• _Requirement_
Wherever the string "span" shows up in the material below, copy that line.

• _Data segment_
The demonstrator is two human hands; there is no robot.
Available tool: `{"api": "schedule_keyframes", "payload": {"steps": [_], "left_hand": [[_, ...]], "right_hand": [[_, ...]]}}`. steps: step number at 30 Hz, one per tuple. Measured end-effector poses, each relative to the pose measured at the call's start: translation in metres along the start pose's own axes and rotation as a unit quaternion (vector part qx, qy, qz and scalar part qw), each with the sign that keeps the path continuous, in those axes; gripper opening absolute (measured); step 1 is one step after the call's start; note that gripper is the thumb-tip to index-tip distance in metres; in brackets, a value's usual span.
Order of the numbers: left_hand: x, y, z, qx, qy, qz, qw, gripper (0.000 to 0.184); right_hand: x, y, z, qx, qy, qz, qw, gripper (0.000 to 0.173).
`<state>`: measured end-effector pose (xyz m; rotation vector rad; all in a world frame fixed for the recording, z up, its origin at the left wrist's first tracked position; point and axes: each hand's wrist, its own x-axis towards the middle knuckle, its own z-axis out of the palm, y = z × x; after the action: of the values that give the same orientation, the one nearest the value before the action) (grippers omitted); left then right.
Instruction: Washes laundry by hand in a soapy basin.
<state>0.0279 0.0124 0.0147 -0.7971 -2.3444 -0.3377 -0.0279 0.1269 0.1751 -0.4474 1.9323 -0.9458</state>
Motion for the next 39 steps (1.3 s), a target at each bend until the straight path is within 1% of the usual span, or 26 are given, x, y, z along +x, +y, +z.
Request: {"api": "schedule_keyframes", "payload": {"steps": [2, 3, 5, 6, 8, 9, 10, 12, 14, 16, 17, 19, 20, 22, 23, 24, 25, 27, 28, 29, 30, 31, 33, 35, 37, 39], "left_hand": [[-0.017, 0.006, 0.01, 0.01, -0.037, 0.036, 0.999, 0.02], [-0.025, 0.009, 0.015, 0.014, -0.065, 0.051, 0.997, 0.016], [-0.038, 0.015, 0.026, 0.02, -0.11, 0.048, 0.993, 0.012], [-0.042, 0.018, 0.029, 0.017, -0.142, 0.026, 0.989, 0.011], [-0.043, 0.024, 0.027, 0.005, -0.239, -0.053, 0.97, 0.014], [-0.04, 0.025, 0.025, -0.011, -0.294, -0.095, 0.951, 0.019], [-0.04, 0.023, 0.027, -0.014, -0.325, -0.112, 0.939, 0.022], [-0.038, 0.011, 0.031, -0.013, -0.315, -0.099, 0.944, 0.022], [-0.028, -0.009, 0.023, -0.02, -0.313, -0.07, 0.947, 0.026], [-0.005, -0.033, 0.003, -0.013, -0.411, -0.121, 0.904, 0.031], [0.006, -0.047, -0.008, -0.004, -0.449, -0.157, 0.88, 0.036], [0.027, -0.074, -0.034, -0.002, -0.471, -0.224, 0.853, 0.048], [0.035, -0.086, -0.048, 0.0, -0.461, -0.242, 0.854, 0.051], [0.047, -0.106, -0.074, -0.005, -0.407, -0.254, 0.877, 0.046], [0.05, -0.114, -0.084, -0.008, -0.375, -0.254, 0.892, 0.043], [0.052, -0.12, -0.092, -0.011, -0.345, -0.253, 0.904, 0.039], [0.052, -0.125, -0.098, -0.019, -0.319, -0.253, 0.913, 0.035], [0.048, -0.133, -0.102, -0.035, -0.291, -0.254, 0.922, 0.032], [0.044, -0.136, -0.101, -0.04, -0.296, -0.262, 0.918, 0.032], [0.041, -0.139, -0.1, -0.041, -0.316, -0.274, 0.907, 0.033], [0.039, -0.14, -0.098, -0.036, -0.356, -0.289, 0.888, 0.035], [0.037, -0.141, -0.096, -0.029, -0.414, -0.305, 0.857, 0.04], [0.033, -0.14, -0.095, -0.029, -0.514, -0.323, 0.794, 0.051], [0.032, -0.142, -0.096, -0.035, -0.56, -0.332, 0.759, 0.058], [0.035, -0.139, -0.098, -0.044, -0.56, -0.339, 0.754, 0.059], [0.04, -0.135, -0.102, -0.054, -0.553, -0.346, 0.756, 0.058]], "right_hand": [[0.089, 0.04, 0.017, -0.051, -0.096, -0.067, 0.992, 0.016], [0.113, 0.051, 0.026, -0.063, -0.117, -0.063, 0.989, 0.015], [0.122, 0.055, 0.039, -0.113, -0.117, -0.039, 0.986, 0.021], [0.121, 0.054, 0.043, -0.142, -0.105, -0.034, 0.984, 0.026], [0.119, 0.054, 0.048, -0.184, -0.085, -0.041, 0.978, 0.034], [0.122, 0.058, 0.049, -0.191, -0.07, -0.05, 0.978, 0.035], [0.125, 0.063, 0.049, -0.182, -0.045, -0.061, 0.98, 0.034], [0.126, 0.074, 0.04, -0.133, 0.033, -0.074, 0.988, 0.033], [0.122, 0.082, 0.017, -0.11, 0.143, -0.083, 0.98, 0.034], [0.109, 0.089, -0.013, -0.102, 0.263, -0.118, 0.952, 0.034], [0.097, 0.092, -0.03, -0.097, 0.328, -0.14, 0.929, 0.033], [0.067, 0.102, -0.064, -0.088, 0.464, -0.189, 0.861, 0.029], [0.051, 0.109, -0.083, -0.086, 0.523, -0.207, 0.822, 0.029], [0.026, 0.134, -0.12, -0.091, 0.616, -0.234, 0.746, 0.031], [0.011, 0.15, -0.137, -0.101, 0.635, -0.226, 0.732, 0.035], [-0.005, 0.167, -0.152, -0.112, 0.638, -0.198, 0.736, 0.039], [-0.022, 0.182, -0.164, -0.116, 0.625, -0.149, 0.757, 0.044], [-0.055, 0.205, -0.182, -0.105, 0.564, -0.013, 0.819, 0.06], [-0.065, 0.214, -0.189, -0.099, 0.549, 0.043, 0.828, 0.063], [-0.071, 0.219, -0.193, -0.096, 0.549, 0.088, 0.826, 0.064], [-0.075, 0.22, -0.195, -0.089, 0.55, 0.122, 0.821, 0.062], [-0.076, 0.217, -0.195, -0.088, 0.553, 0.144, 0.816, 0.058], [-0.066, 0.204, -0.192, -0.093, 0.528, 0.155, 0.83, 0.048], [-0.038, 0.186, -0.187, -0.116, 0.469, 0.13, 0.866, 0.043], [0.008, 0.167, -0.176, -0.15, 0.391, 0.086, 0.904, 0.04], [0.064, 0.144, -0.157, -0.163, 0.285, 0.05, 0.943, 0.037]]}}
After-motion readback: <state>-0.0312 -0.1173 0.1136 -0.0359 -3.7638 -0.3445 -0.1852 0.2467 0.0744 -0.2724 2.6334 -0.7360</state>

• _Answer space_
Available tool: `{"api": "schedule_keyframes", "payload": {"steps": [_], "left_hand": [[_, ...]], "right_hand": [[_, ...]]}}`. steps: step number at 30 Hz, one per tuple. Measured end-effector poses, each relative to the pose measured at the call's start: translation in metres along the start pose's own axes and rotation as a unit quaternion (vector part qx, qy, qz and scalar part qw), each with the sign that keeps the path continuous, in those axes; gripper opening absolute (measured); step 1 is one step after the call's start; note that gripper is the thumb-tip to index-tip distance in metres; in brackets, a value's usual span.
Motion for the next 39 steps (1.3 s), a target at each bend until the straight path is within 1% of the usual span, or 26 are given, x, y, z along +x, +y, +z.

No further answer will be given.